Впрочем, книги не только в чемодане. Разнокалиберные томики высятся на подоконнике, ими забита духовка в плите, которую хозяйка еще не топит, экономя дрова. На столике последняя книга, которую купил Сергей, продав на толкучке тирольки.

Книга издана великолепно: черный переплет с красным тиснением: «Жизнь Бенвенуто Челлини». Сергей упивается великолепным слогом прославленного флорентинца. Многие мысли Челлини оказались для него близкими и созвучными, Особенно эта: «В какой бы ни пришел ты дом, живи не кражей, а трудом...»

И он трудится, этот неудачливый парень Сергей Мокшанов. Бригадир хвалит его: Сергей научился владеть пневматическим зубилом не хуже заправского судомонтажника. Впрочем, а разве он не заправский?

Пришли недавно на практику парни из ремесленного училища. Направили одного из них в бригаду Аввакумова. Парнишка ходит, подавленный шумом и грохотом, боязливо косится на кран, который то и дело подтаскивает монтажникам секции палубного настила.
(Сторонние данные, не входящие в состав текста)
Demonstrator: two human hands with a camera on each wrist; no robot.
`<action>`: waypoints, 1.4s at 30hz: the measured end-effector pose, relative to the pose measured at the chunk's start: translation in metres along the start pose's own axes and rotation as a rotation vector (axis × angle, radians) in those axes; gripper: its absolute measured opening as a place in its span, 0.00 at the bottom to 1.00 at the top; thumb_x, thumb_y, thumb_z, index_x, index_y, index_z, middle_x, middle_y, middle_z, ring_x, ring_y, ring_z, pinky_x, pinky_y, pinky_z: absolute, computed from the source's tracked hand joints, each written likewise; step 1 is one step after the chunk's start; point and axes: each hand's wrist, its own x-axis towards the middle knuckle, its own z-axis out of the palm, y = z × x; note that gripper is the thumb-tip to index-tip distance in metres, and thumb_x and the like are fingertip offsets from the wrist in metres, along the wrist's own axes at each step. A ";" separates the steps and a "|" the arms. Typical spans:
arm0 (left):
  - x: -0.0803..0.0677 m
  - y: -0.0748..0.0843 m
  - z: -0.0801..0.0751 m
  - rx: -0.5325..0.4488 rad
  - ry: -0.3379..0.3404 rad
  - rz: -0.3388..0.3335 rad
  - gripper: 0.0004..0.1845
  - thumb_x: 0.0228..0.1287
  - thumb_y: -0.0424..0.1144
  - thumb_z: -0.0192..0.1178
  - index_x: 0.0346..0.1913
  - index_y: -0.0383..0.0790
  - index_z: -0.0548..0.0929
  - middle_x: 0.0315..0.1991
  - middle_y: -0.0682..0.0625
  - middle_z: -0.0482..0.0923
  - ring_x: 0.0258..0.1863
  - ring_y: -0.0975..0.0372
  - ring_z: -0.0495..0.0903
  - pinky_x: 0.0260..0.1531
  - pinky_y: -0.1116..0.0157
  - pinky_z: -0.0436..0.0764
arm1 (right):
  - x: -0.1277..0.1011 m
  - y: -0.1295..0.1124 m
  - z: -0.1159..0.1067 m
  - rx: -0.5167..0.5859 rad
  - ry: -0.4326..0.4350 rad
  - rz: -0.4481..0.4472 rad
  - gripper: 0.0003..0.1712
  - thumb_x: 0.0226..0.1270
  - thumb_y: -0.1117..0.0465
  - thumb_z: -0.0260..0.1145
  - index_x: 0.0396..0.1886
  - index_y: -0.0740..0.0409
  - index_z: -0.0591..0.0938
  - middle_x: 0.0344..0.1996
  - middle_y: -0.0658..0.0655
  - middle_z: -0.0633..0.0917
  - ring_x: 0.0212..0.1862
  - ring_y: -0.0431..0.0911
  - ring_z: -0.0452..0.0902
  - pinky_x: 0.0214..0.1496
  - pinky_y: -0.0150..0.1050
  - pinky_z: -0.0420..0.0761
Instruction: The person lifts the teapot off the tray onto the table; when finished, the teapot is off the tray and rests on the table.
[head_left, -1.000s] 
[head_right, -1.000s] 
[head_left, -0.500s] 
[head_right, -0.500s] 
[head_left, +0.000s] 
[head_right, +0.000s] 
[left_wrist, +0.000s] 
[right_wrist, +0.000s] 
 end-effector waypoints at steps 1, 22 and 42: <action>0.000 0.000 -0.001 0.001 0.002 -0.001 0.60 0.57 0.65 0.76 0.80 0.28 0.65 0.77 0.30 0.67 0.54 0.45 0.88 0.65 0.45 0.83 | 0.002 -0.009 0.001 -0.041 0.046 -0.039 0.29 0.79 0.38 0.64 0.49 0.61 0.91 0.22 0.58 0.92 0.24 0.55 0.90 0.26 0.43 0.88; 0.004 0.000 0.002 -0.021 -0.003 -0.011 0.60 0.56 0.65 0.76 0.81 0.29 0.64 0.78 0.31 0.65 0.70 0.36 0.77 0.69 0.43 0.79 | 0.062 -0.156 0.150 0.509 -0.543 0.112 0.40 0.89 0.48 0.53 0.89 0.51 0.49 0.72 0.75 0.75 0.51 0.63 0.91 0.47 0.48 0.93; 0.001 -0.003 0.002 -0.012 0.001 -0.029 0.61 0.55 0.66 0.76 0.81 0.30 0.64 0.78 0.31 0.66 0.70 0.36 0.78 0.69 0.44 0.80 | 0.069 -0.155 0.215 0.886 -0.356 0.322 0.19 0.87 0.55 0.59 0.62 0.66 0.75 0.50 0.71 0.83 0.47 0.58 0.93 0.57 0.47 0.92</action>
Увидев, что Сергей доброжелательно посматривает на него, парнишка доверчиво сказал:

— Боязно тут.

— Привыкнешь, — приободрил его Сергей и позвал: — Иди-ка, помоги! За работой страшно не бывает...

Цигипало насмешливо сощурился, процедил:

— Рыбак рыбака...

После непонятой Сергеем подначки количеством бакенов Ленчик первое время ходил надутый. Ему бы извинения попросить у Мокшанова, да характер, видимо, не позволял. Поэтому и сердился Ленчик на Сергея.

— «Боязно», — передразнил ремесленника Цигипало, — небось, с девками по ночам гуляешь, а на работе боязно сделалось...

— Хватит, Леонид! — оборвал сварщика Сергей.

Цигипало изумленно воззрился на Сергея и замолчал, а тот рассказывал пареньку:

— Зубило надо держать вот так. Сначала прижми его к металлу, а уж потом нажимай на курок, иначе полетит оно у тебя, может человека ушибить... А люди иной раз и без того бывают ушибленные. — И покосился на Цигипало.